Helen
age 22 months - "Hap-py You You!" [said to the intonation of Happy Birthday to You]
age 2.5, when asked how old she is: "Twins!"
age 2.5, when told not to eat her boogers because it's yucky: "It's not yucky. I eat ALL my boogers!"
age almost 3, repeatedly when referring to herself and something she did: "Silly Goose!"
age almost 3: Me: "Helen, you're funny." Helen: I'm not funny." Me: "You're not?" Helen: No. I'm crraaazzzyyy!!!"
age 22 months - "Nonny" [his word for "Helen"]
age 2.5, as his play vacuum runs out of power: "The batteries are running away!"
age 2.5, with a stuffy nose: "My nose needs new batteries."
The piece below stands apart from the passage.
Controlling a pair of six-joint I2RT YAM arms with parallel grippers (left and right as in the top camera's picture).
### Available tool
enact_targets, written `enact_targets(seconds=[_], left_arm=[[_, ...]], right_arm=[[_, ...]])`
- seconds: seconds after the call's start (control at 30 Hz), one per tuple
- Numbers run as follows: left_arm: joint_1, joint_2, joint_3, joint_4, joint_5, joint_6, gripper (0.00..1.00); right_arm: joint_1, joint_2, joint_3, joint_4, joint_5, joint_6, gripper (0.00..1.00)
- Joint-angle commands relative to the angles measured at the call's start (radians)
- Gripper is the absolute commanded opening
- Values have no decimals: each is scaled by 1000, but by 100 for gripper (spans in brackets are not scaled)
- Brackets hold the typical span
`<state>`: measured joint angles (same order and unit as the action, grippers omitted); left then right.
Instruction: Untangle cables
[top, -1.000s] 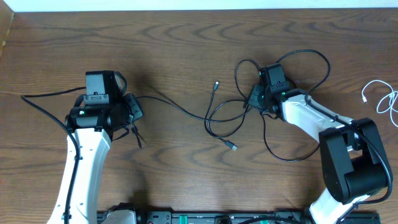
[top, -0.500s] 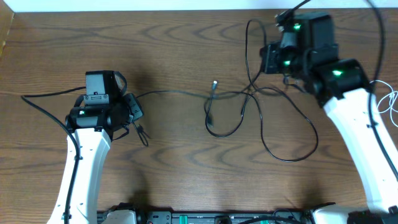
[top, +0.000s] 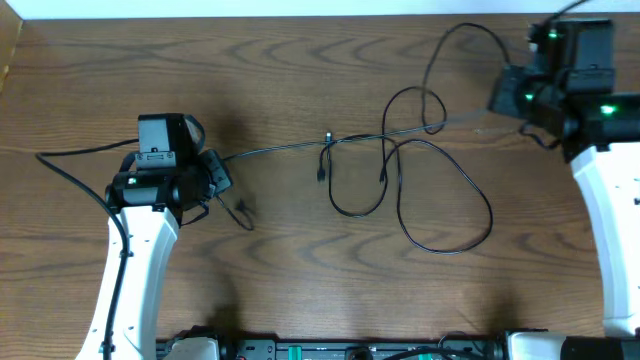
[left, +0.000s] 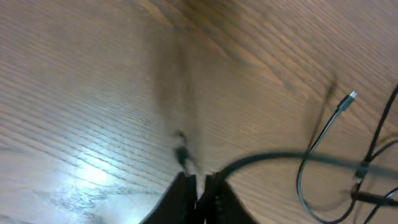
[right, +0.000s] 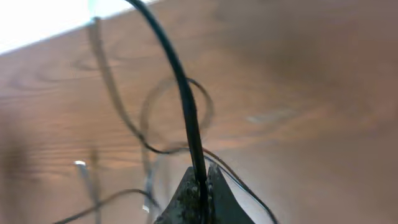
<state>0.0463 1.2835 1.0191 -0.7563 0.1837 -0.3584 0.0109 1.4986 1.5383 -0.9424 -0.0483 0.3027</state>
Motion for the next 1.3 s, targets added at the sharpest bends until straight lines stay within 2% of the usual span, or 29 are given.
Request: enact_targets(seconds=[0.0,0.2,0.27,0.3,0.33,0.43,0.67,0.73,0.83,0.93,1.07,1.13,1.27], left_arm=[[2,3,12,-1,-15,10,15],[2,3,12,-2,-14,10,13],[2,3,12,-2,-7,10,16],[2,3,12,-2,-7,10,43],[2,3,12,-2,-7,10,65],[2,3,12,-2,18,10,76],[-19,3,12,43,105,37,77],[-59,3,12,78,124,43,75],[-167,5,12,143,119,52,75],[-266,14,12,205,118,74,75],[-386,58,12,266,75,74,75],[-435,92,12,282,53,74,75],[-518,182,12,288,50,73,74]], right_arm=[[-55,-1,18,-67,70,-12,1],[-49,-1,18,-197,64,-72,1],[-49,-1,18,-201,72,-72,1],[-50,-1,18,-199,89,-72,1],[-50,-1,18,-199,120,-72,1],[-50,-1,18,-202,188,-72,1],[-50,-1,18,-229,337,-70,1],[-51,-1,18,-251,446,-14,1],[-72,1,18,-320,721,149,1],[-108,4,18,-350,806,198,1],[-155,7,17,-376,751,198,1],[-172,7,17,-379,658,196,1],[-172,7,17,-344,315,-11,1]])
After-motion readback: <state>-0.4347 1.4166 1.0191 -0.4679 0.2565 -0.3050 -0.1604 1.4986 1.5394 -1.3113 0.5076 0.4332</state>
age 4.5: "Dad, does Maine have a football team?" Cort explains that Maine has a college football team, the Maine Black Bears, whereupon Joe says: "If you changed 'Bears' to "Berry,' you'd have a phone!"
age 5: "Can you tell me what happened to Yugoslavia?"
age 6, as we discussed the upcoming Go Texan Day for the Houston Livestock Show: "So. When is it going to be Go Wisconsin Day?"
age 6, to his brother: "Charlie, if you don't give me that ball I'm not going to be your friend anymore." [Charlie responds, "You're not my friend, you're my brother."] "Fine. Then I'm not going to be your brother anymore."
age 6, as we are buying lift tickets (adult and child) to go skiing: "Mom, it's a good thing you have kids, so it's cheaper!"
age 6, when I was having trouble finding their Easter baskets for an Easter egg hunt: "If we can't find them, we can just use those plastic pumpkins from Halloween."
age 6, when discussing that he can get his driver's license at age 16: "But I'm not going to drive for real until I'm 20. Or maybe 21. Yeah, definitely 21. Because then I can have some beer!"